It's difficult to rival the interesting political, social, and artistic lives of Frida Kahlo and Diego Rivera. However, somehow the Nelson-Atkins Museum presented a dull interpretation of them and their inner circle in the show Frida Kahlo, Diego Rivera and Masterpieces of Modern Mexico.
Perhaps the shallow interpretation of the over 100 works is the curator's choice to adhere the taste of the Gelman's, patrons to Rivera and Kahlo and other artists working in Mexico. In any case, the show is a missed opportunity for what is touted as the Nelson's "vibrant" and "festive" blockbuster show.

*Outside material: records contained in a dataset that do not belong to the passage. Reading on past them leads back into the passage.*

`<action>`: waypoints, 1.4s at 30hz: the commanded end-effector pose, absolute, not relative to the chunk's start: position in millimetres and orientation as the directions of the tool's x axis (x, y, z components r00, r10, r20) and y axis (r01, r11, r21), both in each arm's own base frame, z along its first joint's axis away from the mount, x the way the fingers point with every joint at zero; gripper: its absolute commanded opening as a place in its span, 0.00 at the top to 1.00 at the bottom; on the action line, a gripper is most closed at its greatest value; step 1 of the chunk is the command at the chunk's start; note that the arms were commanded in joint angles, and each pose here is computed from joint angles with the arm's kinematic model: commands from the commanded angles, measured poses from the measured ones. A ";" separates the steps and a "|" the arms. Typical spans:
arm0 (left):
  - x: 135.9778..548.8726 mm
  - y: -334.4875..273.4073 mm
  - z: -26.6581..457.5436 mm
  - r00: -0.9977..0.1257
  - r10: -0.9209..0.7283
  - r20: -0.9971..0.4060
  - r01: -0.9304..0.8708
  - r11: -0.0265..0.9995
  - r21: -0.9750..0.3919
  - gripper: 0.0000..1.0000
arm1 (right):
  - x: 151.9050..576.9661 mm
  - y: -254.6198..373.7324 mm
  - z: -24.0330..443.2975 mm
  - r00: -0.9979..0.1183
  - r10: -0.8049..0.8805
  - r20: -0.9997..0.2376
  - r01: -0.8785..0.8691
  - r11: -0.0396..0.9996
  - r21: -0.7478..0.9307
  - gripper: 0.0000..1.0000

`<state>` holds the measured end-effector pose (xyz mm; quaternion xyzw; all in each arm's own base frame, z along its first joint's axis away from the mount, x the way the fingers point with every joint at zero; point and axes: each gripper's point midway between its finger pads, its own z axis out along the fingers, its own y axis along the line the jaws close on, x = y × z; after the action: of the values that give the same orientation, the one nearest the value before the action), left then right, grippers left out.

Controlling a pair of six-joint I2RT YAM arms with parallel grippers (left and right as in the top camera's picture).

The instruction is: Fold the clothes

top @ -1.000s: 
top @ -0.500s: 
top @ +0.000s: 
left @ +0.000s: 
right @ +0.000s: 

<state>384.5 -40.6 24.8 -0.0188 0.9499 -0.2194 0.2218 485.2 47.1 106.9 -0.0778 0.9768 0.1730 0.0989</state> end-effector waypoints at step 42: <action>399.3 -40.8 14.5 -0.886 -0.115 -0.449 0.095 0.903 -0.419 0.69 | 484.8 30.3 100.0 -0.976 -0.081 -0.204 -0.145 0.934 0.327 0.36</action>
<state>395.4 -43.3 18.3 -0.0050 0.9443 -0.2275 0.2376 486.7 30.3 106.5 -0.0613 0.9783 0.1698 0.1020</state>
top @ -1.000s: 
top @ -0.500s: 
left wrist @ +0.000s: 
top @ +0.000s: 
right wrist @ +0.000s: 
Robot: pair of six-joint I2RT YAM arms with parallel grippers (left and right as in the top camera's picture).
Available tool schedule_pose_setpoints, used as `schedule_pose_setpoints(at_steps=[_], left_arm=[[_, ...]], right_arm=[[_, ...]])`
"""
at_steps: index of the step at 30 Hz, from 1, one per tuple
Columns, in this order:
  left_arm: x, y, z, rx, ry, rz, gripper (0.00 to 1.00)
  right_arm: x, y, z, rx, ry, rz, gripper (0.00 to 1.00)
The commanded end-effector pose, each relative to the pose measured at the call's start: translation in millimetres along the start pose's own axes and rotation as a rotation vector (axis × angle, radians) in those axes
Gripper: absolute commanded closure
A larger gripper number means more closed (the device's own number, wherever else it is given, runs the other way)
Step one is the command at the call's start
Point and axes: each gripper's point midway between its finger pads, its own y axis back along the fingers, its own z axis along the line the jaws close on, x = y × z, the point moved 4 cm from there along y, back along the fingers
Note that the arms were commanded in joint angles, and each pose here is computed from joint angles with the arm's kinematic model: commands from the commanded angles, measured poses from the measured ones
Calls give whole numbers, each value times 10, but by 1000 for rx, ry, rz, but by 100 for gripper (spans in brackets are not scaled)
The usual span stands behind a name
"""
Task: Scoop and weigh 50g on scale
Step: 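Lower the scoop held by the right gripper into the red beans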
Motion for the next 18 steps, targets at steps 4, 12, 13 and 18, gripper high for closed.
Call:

Although we are by no means a Kahlo or Rivera expert, we learned nothing new from the show. This in part is because of the weak information on cards presented with each work; we had the feeling that the curators of the show got lazy with the presentation. Instead of providing insight into Kahlo, Rivera, or any of their fellow Mexican artists, exhibitors chose to include comments from students from an area elementary school beside the information cards. In one painting containing a portrait of a woman getting married in traditional wedding attire, a third grader wrote "......there is a hammock in the background. Maybe they could take a nap." Indeed, we felt like napping when we visited the show.
We did like aspects of the show. Iconic Kahlo self-portraits (worthy of staring contests), range in style of Rivera, and the courteous Nelson employees are positives. Also, it seemed unusual, and refreshing, to hear Spanish speakers in the galleries at the Nelson.